● **Aim of the exercise**
Transcribe exactly each line of the entries, from the opening line to the line with "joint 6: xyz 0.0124", with both of those lines included.

# # # # #

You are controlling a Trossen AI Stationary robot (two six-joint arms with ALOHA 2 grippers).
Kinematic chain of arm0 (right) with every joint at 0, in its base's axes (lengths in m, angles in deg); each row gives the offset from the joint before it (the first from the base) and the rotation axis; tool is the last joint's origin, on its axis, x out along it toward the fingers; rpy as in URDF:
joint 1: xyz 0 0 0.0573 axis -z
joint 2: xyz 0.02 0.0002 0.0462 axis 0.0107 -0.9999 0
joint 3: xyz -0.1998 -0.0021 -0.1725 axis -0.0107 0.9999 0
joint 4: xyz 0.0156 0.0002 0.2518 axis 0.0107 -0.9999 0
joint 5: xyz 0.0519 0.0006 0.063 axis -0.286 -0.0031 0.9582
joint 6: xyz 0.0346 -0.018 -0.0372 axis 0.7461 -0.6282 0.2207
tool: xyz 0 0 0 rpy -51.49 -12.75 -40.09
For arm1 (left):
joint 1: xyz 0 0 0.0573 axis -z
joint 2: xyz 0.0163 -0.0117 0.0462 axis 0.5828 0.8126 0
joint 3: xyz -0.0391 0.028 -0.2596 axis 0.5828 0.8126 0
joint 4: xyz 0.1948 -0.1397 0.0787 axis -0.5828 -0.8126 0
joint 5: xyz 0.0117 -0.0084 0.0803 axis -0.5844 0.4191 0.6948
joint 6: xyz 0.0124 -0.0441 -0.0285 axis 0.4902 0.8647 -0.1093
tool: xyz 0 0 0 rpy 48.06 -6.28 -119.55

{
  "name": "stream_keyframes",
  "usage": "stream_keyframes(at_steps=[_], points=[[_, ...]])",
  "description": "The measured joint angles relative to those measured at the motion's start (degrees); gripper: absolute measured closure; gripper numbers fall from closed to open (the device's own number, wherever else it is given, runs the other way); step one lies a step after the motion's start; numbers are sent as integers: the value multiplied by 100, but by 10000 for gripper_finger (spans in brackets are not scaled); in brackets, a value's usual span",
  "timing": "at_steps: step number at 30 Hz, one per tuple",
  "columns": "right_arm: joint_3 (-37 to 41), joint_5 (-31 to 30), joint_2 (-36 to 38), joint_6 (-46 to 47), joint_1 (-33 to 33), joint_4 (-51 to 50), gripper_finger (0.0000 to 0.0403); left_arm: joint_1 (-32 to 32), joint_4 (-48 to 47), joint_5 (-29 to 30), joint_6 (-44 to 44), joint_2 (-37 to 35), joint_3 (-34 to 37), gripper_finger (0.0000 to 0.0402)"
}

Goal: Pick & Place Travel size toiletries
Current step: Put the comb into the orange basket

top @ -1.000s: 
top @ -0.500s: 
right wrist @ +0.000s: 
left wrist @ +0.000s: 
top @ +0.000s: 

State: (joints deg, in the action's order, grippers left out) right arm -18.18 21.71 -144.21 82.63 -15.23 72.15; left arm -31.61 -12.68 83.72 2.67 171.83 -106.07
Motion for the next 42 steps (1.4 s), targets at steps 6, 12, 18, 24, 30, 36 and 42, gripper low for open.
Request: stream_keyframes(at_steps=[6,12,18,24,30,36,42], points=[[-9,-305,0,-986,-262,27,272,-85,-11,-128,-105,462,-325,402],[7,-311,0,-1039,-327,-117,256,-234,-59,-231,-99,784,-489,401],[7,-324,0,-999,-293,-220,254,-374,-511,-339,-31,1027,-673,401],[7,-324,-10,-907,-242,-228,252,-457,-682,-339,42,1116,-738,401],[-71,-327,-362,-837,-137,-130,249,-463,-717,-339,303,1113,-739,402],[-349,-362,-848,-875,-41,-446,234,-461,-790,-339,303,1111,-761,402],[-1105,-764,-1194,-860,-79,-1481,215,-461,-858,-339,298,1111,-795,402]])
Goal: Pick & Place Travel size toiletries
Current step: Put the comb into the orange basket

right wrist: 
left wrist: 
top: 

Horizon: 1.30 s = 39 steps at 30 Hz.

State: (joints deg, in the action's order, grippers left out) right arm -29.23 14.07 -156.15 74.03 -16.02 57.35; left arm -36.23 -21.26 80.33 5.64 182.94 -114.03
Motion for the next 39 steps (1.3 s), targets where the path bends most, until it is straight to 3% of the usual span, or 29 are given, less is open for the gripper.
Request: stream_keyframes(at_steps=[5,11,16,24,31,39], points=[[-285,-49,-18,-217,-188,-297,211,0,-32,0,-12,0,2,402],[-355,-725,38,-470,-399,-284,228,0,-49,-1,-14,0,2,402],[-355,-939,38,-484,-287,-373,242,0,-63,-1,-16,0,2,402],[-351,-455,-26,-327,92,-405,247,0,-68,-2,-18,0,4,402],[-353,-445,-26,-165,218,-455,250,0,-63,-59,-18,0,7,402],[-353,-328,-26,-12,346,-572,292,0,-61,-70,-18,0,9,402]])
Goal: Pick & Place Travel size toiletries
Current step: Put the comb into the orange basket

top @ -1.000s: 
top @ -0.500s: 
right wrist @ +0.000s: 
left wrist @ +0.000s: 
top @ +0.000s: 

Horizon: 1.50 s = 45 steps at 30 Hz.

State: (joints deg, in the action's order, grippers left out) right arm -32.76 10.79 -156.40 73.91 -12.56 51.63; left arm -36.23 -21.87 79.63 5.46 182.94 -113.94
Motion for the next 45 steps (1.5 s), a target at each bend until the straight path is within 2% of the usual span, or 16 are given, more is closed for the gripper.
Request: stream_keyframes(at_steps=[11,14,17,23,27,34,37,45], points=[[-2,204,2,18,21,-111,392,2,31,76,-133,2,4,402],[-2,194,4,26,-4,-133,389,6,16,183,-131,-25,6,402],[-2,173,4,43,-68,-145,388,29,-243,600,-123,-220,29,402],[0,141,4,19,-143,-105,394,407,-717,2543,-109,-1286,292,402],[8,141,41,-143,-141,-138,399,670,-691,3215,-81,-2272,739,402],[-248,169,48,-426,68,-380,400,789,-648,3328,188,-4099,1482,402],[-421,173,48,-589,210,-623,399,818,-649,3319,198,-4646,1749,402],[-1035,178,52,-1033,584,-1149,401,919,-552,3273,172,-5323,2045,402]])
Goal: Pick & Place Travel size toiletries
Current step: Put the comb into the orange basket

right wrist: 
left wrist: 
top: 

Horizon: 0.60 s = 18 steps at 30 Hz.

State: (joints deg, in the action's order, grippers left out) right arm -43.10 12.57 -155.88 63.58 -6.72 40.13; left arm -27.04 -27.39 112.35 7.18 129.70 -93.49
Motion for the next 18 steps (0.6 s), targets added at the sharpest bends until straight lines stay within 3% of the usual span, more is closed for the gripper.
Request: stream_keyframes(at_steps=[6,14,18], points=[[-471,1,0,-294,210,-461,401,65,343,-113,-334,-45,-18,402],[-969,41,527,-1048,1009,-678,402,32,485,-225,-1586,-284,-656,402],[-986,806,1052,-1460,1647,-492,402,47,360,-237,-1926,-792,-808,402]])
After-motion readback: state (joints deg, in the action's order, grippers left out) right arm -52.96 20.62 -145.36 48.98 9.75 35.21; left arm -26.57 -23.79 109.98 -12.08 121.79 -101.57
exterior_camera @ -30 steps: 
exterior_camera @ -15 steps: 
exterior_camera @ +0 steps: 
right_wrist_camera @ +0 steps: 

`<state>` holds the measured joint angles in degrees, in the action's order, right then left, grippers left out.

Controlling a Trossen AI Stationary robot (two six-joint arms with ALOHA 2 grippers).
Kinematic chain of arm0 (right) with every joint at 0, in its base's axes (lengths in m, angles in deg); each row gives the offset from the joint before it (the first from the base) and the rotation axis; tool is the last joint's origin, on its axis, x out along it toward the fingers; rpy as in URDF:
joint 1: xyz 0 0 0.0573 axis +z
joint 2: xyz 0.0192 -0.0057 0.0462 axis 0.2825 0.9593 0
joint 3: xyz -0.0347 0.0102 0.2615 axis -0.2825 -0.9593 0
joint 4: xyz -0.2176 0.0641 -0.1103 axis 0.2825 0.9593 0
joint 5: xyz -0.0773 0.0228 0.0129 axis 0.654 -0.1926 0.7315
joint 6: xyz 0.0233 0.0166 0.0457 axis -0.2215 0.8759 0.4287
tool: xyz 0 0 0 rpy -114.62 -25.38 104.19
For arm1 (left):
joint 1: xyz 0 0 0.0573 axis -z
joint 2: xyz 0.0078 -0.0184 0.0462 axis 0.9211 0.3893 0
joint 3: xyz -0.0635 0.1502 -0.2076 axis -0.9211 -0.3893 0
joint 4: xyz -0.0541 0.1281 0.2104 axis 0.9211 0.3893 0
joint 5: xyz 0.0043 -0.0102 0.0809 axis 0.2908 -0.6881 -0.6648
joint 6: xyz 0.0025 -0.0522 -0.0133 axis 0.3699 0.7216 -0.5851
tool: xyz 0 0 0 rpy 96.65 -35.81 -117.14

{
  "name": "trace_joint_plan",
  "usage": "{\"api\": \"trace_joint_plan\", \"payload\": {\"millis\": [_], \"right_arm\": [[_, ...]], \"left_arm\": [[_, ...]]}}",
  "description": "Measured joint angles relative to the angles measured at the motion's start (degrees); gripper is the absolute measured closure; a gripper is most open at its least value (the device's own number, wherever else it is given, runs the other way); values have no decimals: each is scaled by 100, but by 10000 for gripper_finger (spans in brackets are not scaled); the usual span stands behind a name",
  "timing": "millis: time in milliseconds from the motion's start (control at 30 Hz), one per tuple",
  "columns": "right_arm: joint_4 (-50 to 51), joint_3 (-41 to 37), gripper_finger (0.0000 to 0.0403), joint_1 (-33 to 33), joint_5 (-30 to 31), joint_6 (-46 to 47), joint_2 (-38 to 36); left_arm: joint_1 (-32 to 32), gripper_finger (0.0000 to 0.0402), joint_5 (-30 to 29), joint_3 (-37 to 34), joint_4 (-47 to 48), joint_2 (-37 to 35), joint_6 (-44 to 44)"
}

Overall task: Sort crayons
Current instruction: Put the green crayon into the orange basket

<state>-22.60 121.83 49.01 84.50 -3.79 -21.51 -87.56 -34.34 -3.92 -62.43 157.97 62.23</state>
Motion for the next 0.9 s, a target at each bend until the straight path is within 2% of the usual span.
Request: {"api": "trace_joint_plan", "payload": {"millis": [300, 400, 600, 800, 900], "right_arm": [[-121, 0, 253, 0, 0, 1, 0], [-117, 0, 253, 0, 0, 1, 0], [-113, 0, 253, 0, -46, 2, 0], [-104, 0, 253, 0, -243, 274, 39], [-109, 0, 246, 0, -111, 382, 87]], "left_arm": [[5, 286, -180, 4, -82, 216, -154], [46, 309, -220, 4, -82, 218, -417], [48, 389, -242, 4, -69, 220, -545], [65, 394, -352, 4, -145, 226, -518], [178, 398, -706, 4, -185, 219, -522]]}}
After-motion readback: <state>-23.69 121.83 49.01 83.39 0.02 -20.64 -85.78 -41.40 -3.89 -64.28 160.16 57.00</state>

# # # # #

● **Answer section**
You are controlling a Trossen AI Stationary robot (two six-joint arms with ALOHA 2 grippers).
Kinematic chain of arm0 (right) with every joint at 0, in its base's axes (lengths in m, angles in deg); each row gives the offset from the joint before it (the first from the base) and the rotation axis; tool is the last joint's origin, on its axis, x out along it toward the fingers; rpy as in URDF:
joint 1: xyz 0 0 0.0573 axis -z
joint 2: xyz 0.02 0.0002 0.0462 axis 0.0107 -0.9999 0
joint 3: xyz -0.1998 -0.0021 -0.1725 axis -0.0107 0.9999 0
joint 4: xyz 0.0156 0.0002 0.2518 axis 0.0107 -0.9999 0
joint 5: xyz 0.0519 0.0006 0.063 axis -0.286 -0.0031 0.9582
joint 6: xyz 0.0346 -0.018 -0.0372 axis 0.7461 -0.6282 0.2207
tool: xyz 0 0 0 rpy -51.49 -12.75 -40.09
For arm1 (left):
joint 1: xyz 0 0 0.0573 axis -z
joint 2: xyz 0.0163 -0.0117 0.0462 axis 0.5828 0.8126 0
joint 3: xyz -0.0391 0.028 -0.2596 axis 0.5828 0.8126 0
joint 4: xyz 0.1948 -0.1397 0.0787 axis -0.5828 -0.8126 0
joint 5: xyz 0.0117 -0.0084 0.0803 axis -0.5844 0.4191 0.6948
joint 6: xyz 0.0124 -0.0441 -0.0285 axis 0.4902 0.8647 -0.1093

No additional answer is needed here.